Doctor Strange in the Multiverse of Madness (2022, dir. Sam Raimi)

Strange and America Chavez travel the multiverse, trying to stop Scarlet Witch attaining a grimoire. Raimi brings superheroic and horror-comedy skillsets to bear on a confident slice of Marvel shenanigans: the format and aesthetics are as restricting as ever, but there’s gleeful moments nevertheless.

Here’s the trailer

Shang-Chi and the Legend of the Ten Rings (2021, dir. Destin Daniel Cretton)

The son of an immortal warlord must face his father. Patchy and nigh-plotless superhero action-adventure origin story, drawing on allsorts. Incidental pleasures aplenty (a poster for Walter Hill’s The Warriors) but this is for fans of the character and Marvel completists only. Still, some fun details are to be found, and there’s one gleeful supporting performance.

Here’s the trailer.

Raya and the Last Dragon (2021, dir. Don Hall & Carlos López Estrada, with Paul Briggs and John Ripa)
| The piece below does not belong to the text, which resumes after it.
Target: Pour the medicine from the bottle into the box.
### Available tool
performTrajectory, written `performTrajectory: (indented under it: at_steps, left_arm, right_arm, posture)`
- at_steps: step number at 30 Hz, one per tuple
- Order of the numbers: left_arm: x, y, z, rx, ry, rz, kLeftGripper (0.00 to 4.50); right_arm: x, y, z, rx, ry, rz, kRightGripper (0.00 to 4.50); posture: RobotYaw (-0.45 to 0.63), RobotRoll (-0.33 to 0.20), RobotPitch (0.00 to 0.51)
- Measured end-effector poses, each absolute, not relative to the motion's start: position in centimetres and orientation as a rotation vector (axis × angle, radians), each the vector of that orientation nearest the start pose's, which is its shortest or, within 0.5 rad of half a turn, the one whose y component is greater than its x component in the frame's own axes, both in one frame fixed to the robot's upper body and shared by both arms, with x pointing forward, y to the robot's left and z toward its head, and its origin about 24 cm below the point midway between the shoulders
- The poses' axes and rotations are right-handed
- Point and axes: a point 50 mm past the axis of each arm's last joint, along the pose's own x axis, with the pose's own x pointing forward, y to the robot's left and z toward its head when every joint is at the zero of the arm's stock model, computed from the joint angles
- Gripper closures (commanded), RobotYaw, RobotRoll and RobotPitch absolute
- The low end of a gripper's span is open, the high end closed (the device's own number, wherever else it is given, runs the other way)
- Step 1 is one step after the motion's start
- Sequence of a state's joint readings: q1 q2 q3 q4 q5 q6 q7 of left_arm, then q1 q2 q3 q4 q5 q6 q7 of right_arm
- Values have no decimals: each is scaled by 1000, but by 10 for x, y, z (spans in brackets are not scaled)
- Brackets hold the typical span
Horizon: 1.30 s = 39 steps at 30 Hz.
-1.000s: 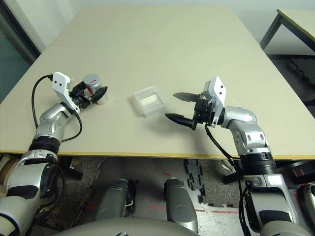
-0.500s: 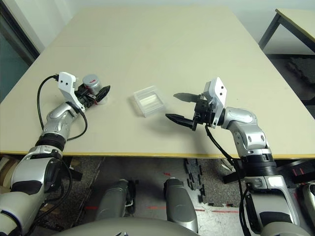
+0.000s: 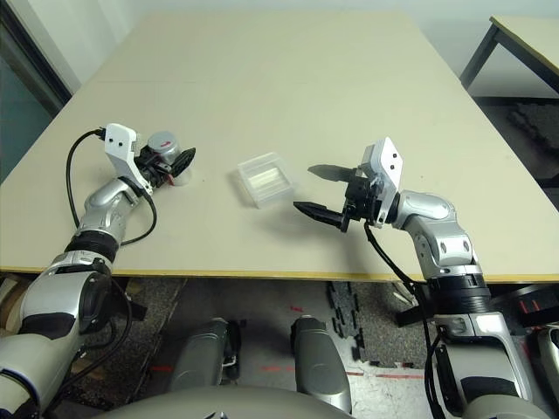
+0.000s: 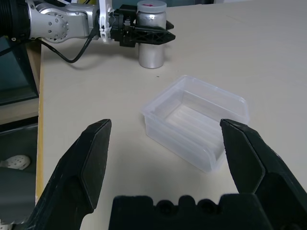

A warrior princess embarks on a quest to unite five fractured kingdoms and repel their collective threat. A very straightforward fantasy drawing on South East Asian design and story influences. Some pleasures in the incidentals, but this is secondhand tick-box monomyth stuff throughout.

Here’s the trailer.

Sunshine (2007, dir. Danny Boyle)

A last-ditch effort to restart the Sun through deploying a nuclear device goes awry. Handsome though derivative SF that can’t decide if it’s an arthouse piece or a mainstream thriller. In trying to be both, and in quoting from Alien, 2001, 2010, Silent Running, Event Horizon, Dark Star and others along the way, it struggles for clarity and distinctiveness.

The Personal History of David Copperfield (2019, dir. Armando Iannucci)

The multiple lives (and names) of a young man. Meta riff on the Dickens novel which pretty much all hangs together. A touch too episodic – not much by way of narrative drive – but that’s all part of the pleasure, even if it means there’s some emotional distance from the characters. Everyone is obviously enjoying themselves.

Gemini Man (2019, dir. Ang Lee)

An elite assassin on the verge of retirement is targeted for execution. A good-looking action flick that takes ages to tell us what the poster does. One great action sequence aside, it’s underpowered, though a game support cast of Brit character actors do their best with none-more-90s material.

The Martian (2015, dir. Ridley Scott)

An astronaut is marooned alone on Mars; he develops a plan to survive. Smart, funny and upbeat space peril movie with winning ensemble performances, clean visuals, and a diligent script from the Andy Weir bestseller. A thoroughly professional and entertaining job all round.

Prometheus (2012, dir. Ridley Scott)

A deep space mission to engage with humanity’s distant ancestors finds more than it bargained. Great-looking but ultimately dumb and pretentious Alien prequel, with a fine cast largely wasted on a grab-bag script of variable ideas. Alien: Covenant followed in 2017,

Doctor Strange (2016, dir. Scott Derrickson)

A vain medic discovers new powers after searching for a cure for lost surgical skills. Satisfactory origin story which suffers from having its source material plundered by other popcult properties, tho gets revenge by borrowing world-bending imagery from Inception.